*WORK TASK*
Tally the lines below that include "garment" and give only the total.

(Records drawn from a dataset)
╭──

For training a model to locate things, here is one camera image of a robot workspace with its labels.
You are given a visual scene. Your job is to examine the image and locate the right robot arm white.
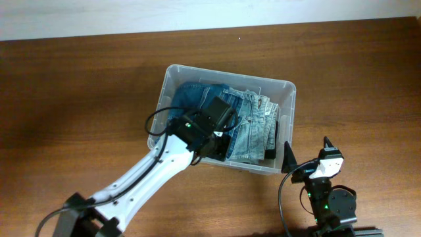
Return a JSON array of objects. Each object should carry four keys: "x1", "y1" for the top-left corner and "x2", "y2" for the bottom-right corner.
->
[{"x1": 278, "y1": 137, "x2": 384, "y2": 237}]

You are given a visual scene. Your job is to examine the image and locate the clear plastic storage container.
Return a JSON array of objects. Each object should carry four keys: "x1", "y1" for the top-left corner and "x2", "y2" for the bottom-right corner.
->
[{"x1": 157, "y1": 65, "x2": 296, "y2": 175}]

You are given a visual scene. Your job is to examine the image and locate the dark blue jeans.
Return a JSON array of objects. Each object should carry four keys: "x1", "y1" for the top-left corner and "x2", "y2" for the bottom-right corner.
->
[{"x1": 166, "y1": 81, "x2": 244, "y2": 159}]

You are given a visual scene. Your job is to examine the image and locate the dark grey garment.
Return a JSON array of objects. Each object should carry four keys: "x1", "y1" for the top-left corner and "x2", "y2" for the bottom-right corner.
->
[{"x1": 264, "y1": 122, "x2": 278, "y2": 160}]

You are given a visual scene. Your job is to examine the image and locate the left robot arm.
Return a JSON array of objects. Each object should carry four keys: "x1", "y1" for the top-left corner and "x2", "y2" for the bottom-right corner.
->
[{"x1": 53, "y1": 109, "x2": 238, "y2": 236}]

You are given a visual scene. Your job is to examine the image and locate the light blue jeans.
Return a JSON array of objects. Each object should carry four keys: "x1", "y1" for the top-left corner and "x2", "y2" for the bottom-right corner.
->
[{"x1": 222, "y1": 88, "x2": 279, "y2": 165}]

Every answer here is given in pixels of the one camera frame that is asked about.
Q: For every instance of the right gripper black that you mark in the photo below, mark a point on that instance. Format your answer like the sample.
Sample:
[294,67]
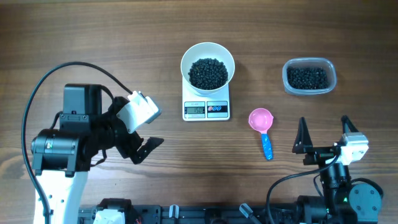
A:
[303,139]

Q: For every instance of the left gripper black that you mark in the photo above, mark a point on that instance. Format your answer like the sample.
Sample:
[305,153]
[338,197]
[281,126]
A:
[129,148]

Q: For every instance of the pink scoop blue handle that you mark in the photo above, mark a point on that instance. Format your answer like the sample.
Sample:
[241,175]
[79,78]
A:
[261,121]

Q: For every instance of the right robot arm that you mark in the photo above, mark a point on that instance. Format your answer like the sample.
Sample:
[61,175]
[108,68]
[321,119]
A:
[344,200]

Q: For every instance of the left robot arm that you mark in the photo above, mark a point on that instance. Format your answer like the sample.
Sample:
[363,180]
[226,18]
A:
[62,157]

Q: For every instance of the white digital kitchen scale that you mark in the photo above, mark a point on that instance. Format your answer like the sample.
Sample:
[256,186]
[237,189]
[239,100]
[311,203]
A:
[212,107]

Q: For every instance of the black beans in bowl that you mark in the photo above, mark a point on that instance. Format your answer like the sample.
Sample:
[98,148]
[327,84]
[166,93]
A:
[208,74]

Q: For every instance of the white bowl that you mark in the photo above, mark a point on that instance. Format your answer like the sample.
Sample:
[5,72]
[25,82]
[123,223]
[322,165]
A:
[207,50]

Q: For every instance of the clear plastic container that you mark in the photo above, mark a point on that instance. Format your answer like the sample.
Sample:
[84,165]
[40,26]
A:
[310,62]

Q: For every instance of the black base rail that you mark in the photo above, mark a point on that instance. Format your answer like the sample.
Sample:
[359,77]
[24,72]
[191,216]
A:
[202,214]

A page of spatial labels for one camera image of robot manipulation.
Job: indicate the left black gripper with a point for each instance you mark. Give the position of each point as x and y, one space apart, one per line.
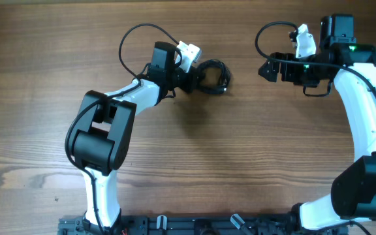
192 79

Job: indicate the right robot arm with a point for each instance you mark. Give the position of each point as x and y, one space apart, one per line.
349 68

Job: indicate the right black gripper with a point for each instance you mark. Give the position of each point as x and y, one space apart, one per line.
283 70

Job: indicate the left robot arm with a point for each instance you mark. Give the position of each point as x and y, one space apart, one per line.
98 139

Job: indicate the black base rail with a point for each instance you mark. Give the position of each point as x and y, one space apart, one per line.
270 224

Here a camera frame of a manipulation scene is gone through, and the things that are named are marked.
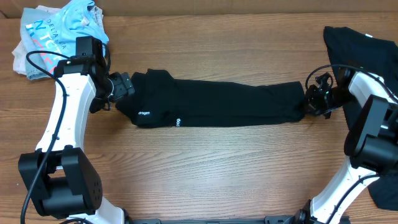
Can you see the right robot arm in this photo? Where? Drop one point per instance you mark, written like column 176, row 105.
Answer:
column 370, row 147

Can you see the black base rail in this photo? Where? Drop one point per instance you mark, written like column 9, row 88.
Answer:
column 265, row 220

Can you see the pale pink folded garment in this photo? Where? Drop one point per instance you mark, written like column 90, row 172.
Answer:
column 18, row 59

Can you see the light blue printed t-shirt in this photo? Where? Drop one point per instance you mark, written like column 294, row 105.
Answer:
column 55, row 34

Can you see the black t-shirt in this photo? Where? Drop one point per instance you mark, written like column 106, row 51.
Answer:
column 160, row 100

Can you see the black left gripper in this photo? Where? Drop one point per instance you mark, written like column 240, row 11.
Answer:
column 126, row 84

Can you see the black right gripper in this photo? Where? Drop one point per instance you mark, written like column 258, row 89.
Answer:
column 315, row 98

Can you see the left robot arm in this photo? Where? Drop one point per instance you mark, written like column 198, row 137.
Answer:
column 61, row 181

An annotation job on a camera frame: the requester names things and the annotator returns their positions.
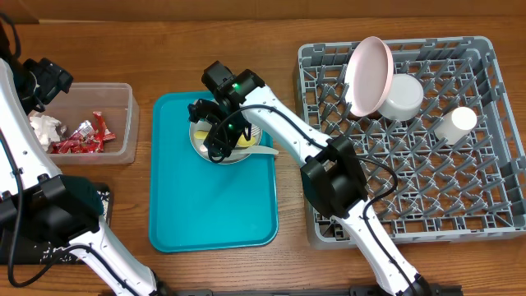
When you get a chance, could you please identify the yellow plastic spoon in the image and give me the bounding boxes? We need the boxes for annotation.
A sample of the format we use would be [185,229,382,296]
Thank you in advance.
[193,130,256,148]

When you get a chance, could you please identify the white napkin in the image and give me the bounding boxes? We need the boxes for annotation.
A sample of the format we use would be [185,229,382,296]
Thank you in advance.
[30,115,63,151]

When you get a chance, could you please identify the large red snack wrapper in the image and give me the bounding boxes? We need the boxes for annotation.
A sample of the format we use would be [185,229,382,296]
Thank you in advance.
[51,120,105,154]

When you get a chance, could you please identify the white pink-rimmed plate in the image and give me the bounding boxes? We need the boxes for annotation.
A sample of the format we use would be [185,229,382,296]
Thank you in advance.
[344,36,394,117]

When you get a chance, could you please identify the grey bowl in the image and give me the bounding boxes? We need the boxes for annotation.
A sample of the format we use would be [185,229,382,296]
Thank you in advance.
[378,74,424,121]

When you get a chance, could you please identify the white paper cup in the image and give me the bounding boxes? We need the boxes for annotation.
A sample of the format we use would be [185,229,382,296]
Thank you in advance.
[435,107,478,146]

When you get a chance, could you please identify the small red ketchup packet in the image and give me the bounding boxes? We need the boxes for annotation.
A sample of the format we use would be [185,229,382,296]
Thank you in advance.
[93,111,116,142]

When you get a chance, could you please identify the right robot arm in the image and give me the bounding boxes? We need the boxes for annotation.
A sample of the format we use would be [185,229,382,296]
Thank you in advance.
[188,61,432,295]

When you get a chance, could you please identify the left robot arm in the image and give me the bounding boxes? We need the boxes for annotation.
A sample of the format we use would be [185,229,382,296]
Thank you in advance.
[1,32,171,296]

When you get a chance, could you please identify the black waste tray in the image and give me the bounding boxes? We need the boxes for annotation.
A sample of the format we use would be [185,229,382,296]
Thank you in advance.
[1,183,113,265]

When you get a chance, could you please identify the grey dishwasher rack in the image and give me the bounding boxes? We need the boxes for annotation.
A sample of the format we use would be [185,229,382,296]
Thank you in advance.
[295,36,525,243]

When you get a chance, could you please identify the light blue plastic knife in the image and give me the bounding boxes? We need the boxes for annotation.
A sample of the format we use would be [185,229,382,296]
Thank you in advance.
[231,146,279,156]

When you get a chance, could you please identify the grey plate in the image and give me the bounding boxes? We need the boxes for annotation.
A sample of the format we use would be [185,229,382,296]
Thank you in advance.
[188,98,264,166]

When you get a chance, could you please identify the clear plastic bin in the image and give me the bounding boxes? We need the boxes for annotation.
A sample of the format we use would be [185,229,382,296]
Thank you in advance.
[44,82,140,165]

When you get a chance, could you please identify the teal serving tray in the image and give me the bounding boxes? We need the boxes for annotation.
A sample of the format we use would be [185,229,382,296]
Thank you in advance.
[149,91,279,253]

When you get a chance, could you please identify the spilled rice grains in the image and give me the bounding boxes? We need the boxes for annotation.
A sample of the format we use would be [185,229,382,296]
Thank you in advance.
[39,188,112,264]

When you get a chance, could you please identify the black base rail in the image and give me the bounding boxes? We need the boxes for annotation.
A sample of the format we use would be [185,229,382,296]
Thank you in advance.
[168,284,465,296]

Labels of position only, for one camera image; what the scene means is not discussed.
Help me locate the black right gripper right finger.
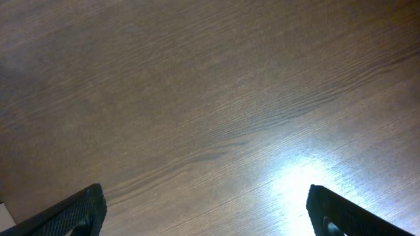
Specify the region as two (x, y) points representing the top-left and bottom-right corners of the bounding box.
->
(306, 184), (413, 236)

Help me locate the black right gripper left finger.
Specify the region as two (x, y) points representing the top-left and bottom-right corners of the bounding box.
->
(1, 184), (107, 236)

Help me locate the brown cardboard box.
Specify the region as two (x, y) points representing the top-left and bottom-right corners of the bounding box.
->
(0, 203), (16, 232)

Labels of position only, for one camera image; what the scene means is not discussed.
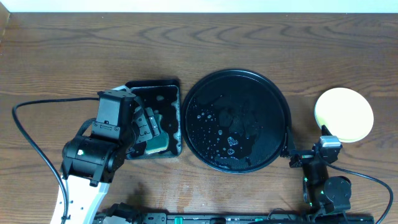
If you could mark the yellow plate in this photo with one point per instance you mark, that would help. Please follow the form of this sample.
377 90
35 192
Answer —
346 114

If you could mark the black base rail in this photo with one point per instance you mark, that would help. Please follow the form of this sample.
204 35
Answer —
126 214

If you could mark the green and yellow sponge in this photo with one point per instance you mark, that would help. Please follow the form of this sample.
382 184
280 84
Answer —
159 143

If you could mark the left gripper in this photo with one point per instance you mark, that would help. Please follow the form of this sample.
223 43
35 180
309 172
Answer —
144 125

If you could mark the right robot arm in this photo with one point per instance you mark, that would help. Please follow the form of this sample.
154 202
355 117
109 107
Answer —
326 195

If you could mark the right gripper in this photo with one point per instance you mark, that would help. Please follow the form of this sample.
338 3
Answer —
303 156

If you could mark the round black serving tray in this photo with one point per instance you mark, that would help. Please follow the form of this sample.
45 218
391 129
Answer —
236 121

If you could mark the black rectangular water tray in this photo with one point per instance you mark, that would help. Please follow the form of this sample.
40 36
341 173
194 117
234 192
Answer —
163 96

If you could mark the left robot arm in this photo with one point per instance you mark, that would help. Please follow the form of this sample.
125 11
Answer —
92 157

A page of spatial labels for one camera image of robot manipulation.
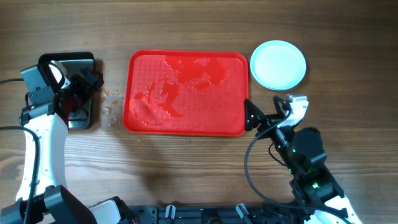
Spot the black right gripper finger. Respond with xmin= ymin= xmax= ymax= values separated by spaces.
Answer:
xmin=244 ymin=98 xmax=264 ymax=131
xmin=273 ymin=96 xmax=291 ymax=117

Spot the pale green plate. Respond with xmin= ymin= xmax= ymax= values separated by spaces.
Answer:
xmin=249 ymin=40 xmax=307 ymax=91

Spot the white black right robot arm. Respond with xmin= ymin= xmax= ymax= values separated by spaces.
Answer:
xmin=244 ymin=95 xmax=361 ymax=223

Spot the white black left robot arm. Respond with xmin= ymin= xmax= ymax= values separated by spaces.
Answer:
xmin=1 ymin=62 xmax=136 ymax=223

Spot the black water tray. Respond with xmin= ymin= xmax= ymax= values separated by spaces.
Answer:
xmin=37 ymin=51 xmax=96 ymax=131

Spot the red plastic tray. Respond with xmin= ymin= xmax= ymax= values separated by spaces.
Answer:
xmin=122 ymin=49 xmax=249 ymax=137

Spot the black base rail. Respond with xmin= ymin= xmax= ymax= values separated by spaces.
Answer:
xmin=129 ymin=204 xmax=310 ymax=224

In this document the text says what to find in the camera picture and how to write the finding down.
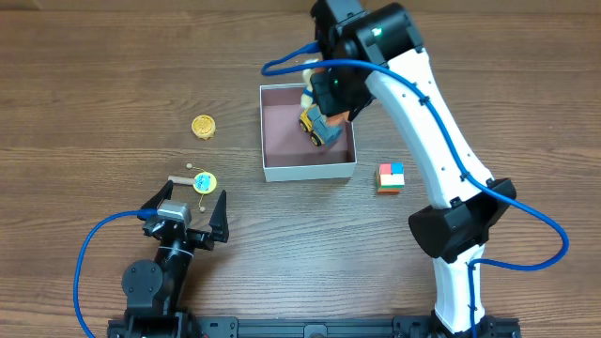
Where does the small wooden rattle drum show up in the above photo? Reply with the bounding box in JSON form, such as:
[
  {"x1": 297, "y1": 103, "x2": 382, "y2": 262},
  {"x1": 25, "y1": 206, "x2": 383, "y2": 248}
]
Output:
[{"x1": 168, "y1": 162, "x2": 218, "y2": 213}]

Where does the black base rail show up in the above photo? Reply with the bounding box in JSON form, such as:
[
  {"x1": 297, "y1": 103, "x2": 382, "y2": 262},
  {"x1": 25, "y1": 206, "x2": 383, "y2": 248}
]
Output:
[{"x1": 106, "y1": 315, "x2": 521, "y2": 338}]

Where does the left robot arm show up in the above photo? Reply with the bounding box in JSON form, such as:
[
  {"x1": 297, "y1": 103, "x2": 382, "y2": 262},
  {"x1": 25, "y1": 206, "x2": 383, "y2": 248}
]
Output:
[{"x1": 107, "y1": 180, "x2": 229, "y2": 338}]

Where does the multicoloured puzzle cube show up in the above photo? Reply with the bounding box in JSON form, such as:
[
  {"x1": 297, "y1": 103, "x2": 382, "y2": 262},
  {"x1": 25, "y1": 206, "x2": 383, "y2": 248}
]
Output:
[{"x1": 375, "y1": 162, "x2": 405, "y2": 194}]

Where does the yellow and grey toy truck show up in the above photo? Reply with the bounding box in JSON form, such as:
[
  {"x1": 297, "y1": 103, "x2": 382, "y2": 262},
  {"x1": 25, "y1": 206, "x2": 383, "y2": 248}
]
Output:
[{"x1": 299, "y1": 104, "x2": 342, "y2": 146}]

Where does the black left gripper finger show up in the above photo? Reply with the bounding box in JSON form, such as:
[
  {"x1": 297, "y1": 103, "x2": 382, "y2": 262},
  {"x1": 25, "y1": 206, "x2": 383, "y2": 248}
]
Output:
[
  {"x1": 208, "y1": 190, "x2": 229, "y2": 243},
  {"x1": 141, "y1": 180, "x2": 174, "y2": 209}
]

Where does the white square cardboard box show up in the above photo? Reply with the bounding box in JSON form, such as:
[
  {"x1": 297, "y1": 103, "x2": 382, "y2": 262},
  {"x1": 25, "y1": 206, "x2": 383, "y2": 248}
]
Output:
[{"x1": 259, "y1": 84, "x2": 357, "y2": 182}]

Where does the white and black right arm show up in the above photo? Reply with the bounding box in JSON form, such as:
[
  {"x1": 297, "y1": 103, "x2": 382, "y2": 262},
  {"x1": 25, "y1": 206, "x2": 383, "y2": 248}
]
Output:
[{"x1": 311, "y1": 1, "x2": 516, "y2": 337}]

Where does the cream plush animal toy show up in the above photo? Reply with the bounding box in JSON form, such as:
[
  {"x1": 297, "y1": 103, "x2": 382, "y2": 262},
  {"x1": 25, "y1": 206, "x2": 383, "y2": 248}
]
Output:
[{"x1": 300, "y1": 68, "x2": 349, "y2": 126}]

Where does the yellow round ridged toy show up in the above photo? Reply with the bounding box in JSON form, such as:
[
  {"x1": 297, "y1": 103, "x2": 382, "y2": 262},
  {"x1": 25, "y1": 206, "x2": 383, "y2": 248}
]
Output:
[{"x1": 191, "y1": 115, "x2": 216, "y2": 140}]

╰──

*RESPONSE*
2